Some 167,000 piston engine aircraft—about three-quarters of private planes in the United States—are still spewing lead into our air. That’s because their fuel, known as avgas, uses the same tetraethyl lead addictive since banned in automobile gas, making it the No. 1 source of lead emissions in America. (The jet fuel used in big passenger planes does not contain lead.) Lead-free alternatives are available for most piston engine aircraft, but the phaseout of leaded fuel has been slow. Last June, the FAA finally created the Fuels Program Office to replace leaded avgas by 2018—24 years after it was banned in automobiles.
Leaded avgas emits only a small fraction of the lead once coughed out by cars, but it disproportionately affects people living near the 20,000 airports where it’s used. The EPA estimates (PDF) there are 16 million people living within one kilometer of those airports, and 3 million children attend schools in the same radius. According to a 2011 study by Duke University researchers, kids who live near airports have elevated levels of lead in their blood. And as Kevin Drum wrote in his Mother Jones piece, even low blood lead levels have bad health and social consequences.
What’s even more maddening is that a lead-free alternative called mogas—which can be used in 80 percent of exisiting piston engine aircraft—has been available since 1982. The remaining 20 percent of planes can run on mogas with a modification called Inpulse, says Kent Misegades, director of the Aviation Fuel Club.

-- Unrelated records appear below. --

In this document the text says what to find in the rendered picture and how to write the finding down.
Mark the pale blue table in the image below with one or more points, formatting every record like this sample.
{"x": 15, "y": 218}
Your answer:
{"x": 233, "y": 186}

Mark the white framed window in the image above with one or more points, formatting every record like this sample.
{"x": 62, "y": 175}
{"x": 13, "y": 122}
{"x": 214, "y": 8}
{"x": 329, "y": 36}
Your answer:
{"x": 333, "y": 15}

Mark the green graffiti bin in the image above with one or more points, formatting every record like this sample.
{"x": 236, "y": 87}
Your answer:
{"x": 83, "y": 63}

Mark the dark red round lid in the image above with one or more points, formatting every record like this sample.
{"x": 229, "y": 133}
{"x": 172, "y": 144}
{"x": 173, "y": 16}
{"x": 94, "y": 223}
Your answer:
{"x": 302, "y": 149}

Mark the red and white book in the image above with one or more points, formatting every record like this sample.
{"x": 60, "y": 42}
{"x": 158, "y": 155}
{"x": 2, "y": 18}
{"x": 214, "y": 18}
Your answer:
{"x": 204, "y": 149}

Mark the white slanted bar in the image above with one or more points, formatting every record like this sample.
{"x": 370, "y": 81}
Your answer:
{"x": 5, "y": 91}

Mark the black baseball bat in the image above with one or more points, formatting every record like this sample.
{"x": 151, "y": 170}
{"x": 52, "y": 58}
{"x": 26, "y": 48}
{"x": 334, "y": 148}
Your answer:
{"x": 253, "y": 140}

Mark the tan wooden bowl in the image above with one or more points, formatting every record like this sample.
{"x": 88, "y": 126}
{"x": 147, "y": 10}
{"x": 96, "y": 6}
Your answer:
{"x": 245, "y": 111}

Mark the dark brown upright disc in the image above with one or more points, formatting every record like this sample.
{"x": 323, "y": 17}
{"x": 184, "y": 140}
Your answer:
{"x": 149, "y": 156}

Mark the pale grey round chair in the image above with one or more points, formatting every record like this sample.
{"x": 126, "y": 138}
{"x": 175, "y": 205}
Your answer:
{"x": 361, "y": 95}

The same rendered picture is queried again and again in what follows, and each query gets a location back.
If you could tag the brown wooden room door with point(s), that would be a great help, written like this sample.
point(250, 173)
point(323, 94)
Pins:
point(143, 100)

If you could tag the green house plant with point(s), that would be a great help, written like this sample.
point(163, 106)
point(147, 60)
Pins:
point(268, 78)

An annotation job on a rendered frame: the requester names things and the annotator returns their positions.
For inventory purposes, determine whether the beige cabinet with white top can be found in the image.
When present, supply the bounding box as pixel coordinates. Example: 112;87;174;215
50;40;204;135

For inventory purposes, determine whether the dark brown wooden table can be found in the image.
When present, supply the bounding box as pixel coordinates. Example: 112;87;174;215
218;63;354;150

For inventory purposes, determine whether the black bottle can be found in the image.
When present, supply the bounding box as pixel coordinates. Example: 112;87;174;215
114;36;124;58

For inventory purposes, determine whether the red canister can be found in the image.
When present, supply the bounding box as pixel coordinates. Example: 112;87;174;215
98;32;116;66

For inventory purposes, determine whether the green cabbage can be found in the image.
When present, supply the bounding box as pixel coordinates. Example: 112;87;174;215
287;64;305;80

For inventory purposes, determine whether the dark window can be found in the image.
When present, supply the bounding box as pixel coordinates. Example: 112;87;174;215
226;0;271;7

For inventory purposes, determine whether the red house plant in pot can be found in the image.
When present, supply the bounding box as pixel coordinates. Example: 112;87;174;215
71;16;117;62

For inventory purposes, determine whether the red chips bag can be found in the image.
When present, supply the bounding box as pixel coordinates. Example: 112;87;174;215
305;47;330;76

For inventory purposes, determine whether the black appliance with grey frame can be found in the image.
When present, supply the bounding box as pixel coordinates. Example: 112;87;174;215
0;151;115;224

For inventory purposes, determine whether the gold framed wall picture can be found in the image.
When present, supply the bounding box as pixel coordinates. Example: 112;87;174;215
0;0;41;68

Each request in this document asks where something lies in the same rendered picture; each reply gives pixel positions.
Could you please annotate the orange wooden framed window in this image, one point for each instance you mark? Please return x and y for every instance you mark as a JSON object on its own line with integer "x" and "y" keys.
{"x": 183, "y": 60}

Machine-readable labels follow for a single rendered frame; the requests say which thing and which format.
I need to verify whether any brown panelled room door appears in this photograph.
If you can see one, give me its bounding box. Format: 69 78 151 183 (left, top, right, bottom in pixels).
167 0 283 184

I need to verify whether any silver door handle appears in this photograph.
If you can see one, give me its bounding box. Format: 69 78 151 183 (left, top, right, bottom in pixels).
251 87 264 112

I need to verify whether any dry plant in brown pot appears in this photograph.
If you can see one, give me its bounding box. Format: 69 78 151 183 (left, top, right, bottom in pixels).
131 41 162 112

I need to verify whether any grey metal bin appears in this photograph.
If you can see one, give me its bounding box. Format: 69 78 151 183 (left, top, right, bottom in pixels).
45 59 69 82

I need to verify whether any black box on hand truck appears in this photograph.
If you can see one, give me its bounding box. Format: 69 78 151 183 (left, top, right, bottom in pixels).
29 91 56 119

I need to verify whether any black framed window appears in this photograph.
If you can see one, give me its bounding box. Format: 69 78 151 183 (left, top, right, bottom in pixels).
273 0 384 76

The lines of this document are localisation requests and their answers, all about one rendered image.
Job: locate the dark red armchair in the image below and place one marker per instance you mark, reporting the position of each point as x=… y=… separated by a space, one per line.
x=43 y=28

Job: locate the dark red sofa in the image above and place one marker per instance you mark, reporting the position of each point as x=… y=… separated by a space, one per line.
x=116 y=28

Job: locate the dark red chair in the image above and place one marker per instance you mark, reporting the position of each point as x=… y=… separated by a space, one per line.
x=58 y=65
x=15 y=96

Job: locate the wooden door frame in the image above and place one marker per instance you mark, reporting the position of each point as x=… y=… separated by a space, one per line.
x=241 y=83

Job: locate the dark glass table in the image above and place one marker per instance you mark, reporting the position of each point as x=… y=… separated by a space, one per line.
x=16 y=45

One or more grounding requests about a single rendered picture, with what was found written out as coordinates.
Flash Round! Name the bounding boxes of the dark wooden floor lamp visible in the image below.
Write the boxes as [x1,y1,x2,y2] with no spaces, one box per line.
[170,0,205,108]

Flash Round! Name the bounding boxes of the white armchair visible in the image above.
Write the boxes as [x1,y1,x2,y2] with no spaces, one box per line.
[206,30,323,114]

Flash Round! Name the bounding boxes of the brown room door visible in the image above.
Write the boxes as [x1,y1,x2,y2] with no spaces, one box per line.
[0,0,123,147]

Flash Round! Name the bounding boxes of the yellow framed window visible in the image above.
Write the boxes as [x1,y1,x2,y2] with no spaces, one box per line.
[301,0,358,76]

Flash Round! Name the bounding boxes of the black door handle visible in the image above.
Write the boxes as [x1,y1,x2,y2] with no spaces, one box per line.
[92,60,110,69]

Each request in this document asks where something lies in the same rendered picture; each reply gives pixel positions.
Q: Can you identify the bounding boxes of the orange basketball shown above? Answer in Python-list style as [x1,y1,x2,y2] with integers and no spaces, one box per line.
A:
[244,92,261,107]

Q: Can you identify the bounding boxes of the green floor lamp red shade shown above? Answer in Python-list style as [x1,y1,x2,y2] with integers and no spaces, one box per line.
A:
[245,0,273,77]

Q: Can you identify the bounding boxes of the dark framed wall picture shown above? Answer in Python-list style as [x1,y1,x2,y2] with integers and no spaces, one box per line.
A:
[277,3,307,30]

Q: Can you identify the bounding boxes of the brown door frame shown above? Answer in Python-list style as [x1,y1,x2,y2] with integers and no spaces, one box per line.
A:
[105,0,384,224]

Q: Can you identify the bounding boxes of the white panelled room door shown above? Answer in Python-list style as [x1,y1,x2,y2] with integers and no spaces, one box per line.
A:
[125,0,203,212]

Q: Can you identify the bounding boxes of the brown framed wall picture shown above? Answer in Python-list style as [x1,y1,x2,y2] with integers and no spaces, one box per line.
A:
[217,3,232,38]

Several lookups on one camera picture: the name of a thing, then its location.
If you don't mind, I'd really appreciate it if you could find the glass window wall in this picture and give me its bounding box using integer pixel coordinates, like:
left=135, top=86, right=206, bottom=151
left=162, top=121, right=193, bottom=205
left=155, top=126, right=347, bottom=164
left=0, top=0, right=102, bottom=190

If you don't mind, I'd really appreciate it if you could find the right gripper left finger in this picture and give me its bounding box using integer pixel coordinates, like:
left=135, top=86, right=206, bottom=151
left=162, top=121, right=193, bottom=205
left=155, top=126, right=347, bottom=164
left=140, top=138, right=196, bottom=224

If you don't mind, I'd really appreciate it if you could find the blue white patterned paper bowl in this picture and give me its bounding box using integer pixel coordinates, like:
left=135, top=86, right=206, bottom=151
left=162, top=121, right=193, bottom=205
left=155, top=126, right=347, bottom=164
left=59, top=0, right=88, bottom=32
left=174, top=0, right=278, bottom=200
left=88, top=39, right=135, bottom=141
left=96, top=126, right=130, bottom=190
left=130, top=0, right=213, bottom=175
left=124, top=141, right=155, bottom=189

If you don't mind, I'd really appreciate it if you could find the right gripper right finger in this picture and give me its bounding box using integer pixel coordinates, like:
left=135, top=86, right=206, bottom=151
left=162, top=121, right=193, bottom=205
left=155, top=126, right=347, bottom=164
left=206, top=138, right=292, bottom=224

So why the hold up? Leaded avgas may have flown under the radar for so long precisely because it is a niche market. Without regulatory pressure, there just isn’t enough incentive to change. Flyunleaded.com publishes a list of airports that supply mogas—a list that includes only 3 percent of all airports in the United States, according to Misegades.
Further complicating matters is yet another molecule: ethanol. Neither mogas nor avgas contain ethanol because it can be nasty for plane engines. Ethanol absorbs water from the air, and an ethanol-water mixture corrodes fuel lines, gaskets, and other parts. (Kate Sheppard has also written about the hazards of ethanol for car engines.) However, the EPA’s Renewable Fuel Standard requires more and more ethanol be blended into gasoline until 2022, threatening the supply of ethanol-free mogas. Pilots who want to avoid leaded avgas can buy mogas (available at some gas stations) and bring it to the airport, but ethanol-free mogas is often not available due to the EPA’s fuel standards—leading pilots to rely on avgas.
A couple of environmental groups have taken legal action to speed up avgas’ phaseout. In 2011, the Center for Environmental Health sued several avgas suppliers under California’s Proposition 65, which requires businesses to disclose chemicals that can cause cancer or other health problems. “[The aviation industry] realizes the writing is on the wall,” says CEH spokesperson Charles Margulis. “It’s a matter of time.” After petitioning the EPA to study and regulate aircraft lead emissions in 2006, Friends of the Earth also sued the EPA in 2012 for failing to adequately respond to that petition. A few months later, the FAA announced it would work with the EPA to take concrete steps toward implementing unleaded alternatives.
When leaded avgas is eventually replaced, it will be another small step in the long slog against lead. The health effects of lead in automobile gas were known as early as the 1920s, but it took half a decade century before the EPA moved to eliminate it. Unfortunately, the tetraethyl lead in avgas has been just as stubborn.